Assignment → Copy out exactly the lines from the first line of the material below through the line containing "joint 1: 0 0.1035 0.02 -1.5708", and nothing beyond them.

Data listing →
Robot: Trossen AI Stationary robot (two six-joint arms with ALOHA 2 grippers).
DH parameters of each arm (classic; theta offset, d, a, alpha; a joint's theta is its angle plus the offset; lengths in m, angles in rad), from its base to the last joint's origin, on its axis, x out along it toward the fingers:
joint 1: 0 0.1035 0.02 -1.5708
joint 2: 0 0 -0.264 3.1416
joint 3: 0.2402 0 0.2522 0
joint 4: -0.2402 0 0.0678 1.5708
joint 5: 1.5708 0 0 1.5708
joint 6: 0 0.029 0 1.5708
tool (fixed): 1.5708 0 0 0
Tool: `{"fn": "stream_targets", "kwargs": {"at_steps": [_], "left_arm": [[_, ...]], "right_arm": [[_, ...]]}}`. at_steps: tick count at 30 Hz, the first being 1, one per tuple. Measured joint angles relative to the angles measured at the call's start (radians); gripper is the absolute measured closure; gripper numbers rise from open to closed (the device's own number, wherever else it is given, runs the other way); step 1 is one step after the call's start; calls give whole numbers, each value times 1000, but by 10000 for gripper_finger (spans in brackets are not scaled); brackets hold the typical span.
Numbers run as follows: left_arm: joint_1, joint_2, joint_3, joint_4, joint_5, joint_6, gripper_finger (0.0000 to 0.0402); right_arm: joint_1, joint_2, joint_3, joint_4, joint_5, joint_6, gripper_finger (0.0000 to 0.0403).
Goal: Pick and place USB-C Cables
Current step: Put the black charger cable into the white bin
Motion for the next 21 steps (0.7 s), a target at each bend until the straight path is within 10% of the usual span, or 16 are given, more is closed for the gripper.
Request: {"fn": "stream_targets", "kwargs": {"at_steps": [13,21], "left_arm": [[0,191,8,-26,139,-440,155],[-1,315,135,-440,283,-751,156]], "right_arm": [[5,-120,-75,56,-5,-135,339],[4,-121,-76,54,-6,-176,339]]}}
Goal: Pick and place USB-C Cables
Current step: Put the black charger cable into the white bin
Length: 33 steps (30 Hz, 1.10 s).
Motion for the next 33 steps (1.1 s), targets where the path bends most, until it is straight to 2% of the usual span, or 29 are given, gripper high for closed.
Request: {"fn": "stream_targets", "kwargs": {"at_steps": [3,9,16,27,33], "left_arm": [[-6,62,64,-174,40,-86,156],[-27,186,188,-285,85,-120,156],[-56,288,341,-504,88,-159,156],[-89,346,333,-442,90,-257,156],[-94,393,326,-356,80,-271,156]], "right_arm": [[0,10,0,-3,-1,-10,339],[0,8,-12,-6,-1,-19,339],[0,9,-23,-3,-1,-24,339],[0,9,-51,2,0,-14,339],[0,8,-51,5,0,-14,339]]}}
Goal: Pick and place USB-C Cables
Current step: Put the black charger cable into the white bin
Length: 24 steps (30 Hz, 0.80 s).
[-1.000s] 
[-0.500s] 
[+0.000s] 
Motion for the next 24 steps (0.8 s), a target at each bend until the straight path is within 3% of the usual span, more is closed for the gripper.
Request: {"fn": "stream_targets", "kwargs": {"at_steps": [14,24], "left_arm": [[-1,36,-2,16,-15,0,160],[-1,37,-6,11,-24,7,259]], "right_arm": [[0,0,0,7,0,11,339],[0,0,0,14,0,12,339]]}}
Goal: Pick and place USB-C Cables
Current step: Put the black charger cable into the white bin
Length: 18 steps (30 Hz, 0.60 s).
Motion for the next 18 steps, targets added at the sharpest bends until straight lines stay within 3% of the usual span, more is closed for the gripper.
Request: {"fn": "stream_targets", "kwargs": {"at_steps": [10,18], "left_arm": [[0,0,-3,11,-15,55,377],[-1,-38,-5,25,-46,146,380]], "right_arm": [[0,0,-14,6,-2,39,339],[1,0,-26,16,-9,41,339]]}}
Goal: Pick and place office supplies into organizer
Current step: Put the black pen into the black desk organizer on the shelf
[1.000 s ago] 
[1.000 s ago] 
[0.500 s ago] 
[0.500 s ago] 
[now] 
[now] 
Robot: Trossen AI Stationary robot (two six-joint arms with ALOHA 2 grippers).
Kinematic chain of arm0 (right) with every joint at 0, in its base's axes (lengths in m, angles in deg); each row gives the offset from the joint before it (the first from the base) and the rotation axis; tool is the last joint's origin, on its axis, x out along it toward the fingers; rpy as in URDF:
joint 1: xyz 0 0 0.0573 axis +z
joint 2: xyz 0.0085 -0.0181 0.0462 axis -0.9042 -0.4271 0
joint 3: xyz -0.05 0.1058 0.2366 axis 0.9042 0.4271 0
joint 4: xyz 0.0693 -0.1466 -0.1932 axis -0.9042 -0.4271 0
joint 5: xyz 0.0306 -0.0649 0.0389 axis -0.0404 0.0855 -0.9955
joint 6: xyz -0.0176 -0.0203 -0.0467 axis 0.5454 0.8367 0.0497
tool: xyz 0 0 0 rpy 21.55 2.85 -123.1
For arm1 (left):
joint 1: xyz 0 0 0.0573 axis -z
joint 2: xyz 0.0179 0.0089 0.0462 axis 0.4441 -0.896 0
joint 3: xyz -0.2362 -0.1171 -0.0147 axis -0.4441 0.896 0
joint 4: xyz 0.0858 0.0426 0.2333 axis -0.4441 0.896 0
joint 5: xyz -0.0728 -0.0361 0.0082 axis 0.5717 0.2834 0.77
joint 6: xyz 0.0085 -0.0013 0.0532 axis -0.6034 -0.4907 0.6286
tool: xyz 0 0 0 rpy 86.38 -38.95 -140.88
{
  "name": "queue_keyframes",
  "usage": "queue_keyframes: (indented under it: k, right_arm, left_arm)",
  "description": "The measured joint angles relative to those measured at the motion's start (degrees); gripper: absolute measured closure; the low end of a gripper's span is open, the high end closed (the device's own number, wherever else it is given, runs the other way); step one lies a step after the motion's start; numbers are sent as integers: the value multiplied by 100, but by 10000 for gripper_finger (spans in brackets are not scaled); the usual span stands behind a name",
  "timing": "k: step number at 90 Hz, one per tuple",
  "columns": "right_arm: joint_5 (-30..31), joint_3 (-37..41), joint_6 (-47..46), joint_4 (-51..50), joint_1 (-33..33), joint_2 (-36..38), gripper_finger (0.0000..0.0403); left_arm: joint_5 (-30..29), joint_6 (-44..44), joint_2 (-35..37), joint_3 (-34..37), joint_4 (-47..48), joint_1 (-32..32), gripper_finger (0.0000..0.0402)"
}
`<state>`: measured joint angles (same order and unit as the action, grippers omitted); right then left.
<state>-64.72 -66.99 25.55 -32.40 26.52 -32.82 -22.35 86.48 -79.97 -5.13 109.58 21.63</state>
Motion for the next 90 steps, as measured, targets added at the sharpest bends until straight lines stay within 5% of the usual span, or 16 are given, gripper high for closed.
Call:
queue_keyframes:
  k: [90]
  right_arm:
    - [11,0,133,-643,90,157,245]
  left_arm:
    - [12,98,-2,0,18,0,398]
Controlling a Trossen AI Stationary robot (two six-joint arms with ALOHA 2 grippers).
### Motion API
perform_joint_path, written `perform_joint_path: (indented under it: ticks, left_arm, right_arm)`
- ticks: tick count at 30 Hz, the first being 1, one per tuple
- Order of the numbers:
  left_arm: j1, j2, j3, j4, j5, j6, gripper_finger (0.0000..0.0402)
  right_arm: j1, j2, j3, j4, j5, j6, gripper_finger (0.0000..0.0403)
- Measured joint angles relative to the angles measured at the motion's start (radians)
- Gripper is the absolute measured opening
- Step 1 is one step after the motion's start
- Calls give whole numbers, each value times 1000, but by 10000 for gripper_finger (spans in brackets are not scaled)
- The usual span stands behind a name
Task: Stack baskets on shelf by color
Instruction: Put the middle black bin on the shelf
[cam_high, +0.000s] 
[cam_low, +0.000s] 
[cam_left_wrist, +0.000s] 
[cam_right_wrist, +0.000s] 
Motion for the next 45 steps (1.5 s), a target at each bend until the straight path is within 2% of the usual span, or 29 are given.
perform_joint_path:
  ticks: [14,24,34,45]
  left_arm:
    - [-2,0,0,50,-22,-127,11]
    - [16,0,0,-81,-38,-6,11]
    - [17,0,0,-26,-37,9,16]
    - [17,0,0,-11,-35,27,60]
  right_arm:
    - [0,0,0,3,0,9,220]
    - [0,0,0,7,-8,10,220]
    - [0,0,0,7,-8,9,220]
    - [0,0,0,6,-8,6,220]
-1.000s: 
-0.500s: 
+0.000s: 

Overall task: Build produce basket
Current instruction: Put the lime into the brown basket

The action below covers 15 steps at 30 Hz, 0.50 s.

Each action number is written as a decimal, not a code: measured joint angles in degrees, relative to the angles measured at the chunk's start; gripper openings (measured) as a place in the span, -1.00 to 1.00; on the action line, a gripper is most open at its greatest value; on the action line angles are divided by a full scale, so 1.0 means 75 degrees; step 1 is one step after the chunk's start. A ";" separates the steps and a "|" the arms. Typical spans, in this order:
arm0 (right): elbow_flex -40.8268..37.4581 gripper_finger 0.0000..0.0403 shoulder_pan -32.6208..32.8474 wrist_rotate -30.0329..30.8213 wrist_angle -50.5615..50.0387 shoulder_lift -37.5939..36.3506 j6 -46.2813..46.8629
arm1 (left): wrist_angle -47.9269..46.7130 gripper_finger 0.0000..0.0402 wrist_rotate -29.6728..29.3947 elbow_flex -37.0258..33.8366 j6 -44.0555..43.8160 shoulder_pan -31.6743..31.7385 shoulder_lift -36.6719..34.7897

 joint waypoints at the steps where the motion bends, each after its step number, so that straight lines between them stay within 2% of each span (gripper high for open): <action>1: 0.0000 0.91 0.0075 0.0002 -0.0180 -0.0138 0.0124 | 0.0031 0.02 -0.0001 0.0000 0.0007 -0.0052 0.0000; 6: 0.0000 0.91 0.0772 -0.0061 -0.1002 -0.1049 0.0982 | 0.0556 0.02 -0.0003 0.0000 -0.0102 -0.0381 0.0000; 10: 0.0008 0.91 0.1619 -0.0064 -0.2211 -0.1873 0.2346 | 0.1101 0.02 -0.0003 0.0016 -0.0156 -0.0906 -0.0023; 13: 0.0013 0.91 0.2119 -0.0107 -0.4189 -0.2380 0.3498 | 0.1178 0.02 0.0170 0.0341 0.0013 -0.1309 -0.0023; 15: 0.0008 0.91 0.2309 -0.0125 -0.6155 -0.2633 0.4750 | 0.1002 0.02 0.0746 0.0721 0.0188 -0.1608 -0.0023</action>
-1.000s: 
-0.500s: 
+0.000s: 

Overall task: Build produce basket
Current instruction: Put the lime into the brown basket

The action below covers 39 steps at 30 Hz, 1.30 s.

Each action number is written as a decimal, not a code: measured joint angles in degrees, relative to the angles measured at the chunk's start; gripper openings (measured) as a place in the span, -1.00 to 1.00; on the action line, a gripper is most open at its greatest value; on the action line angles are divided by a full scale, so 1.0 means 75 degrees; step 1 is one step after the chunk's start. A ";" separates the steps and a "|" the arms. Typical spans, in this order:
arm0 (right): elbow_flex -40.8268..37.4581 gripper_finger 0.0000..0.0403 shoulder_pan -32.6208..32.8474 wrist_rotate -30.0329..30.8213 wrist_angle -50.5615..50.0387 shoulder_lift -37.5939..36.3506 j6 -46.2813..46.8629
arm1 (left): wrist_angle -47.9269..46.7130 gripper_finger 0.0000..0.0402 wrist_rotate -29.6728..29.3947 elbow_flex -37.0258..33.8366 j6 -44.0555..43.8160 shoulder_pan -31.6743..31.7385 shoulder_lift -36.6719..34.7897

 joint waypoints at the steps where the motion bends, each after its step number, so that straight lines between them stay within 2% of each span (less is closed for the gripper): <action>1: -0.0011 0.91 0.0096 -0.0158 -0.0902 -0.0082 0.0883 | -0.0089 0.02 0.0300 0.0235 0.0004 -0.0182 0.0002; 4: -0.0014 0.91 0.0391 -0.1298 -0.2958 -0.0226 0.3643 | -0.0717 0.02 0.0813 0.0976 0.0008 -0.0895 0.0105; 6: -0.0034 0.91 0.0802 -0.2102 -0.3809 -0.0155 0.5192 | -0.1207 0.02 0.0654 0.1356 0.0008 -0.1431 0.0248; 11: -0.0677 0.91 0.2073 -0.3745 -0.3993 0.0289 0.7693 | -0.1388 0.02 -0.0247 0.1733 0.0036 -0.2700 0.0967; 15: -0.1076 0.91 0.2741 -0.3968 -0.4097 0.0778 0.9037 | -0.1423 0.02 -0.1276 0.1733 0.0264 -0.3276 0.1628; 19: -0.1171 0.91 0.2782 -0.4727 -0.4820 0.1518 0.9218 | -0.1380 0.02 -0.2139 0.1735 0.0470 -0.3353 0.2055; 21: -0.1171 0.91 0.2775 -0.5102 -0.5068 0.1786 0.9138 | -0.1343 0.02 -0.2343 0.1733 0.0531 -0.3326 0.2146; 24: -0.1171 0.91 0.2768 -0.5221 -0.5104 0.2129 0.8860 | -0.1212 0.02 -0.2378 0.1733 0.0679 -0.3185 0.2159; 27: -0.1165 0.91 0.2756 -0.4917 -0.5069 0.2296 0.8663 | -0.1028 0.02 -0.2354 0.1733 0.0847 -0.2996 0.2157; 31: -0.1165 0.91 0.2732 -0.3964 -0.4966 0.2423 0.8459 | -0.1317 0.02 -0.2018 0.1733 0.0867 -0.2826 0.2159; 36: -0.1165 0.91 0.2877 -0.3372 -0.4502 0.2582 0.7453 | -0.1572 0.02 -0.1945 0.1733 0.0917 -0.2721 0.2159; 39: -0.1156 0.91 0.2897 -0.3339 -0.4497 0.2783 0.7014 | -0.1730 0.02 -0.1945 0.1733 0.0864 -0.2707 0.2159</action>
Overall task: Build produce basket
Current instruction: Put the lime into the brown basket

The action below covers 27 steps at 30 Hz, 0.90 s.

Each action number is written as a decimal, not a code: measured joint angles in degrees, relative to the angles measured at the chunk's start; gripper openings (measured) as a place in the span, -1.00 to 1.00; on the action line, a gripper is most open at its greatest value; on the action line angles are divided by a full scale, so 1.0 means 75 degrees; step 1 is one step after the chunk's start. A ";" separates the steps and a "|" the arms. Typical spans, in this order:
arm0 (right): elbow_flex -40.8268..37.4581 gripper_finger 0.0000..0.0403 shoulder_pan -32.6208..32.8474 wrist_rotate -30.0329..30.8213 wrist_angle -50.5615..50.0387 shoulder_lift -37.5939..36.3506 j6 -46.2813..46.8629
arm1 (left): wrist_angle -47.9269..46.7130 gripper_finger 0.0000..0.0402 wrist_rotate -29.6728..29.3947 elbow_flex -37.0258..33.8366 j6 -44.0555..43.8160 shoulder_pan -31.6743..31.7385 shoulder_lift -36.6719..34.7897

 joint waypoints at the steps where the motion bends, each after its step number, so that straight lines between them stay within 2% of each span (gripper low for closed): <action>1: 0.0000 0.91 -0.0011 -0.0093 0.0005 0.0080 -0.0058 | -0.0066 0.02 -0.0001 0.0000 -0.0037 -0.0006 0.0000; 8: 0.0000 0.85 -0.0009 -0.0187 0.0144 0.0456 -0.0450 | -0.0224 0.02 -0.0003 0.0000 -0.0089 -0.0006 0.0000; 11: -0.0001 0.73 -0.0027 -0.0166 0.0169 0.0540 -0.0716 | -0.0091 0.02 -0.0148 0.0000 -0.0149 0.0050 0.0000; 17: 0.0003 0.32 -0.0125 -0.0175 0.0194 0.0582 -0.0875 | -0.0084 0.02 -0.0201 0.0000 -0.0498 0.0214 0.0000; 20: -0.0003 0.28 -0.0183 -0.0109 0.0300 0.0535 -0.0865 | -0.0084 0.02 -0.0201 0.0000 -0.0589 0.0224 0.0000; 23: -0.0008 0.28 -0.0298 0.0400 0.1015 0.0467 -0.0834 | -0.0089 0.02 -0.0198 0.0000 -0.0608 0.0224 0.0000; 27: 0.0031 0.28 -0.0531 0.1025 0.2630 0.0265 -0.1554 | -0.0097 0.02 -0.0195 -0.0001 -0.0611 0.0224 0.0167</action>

Solution below →
Robot: Trossen AI Stationary robot (two six-joint arms with ALOHA 2 grippers).
DH parameters of each arm (classic; theta offset, d, a, alpha; a joint's theta is its angle plus the offset; lengths in m, angles in rad), from its base to the last joint's origin, on its axis, x out along it toward the fingers:
joint 1: 0 0.1035 0.02 -1.5708

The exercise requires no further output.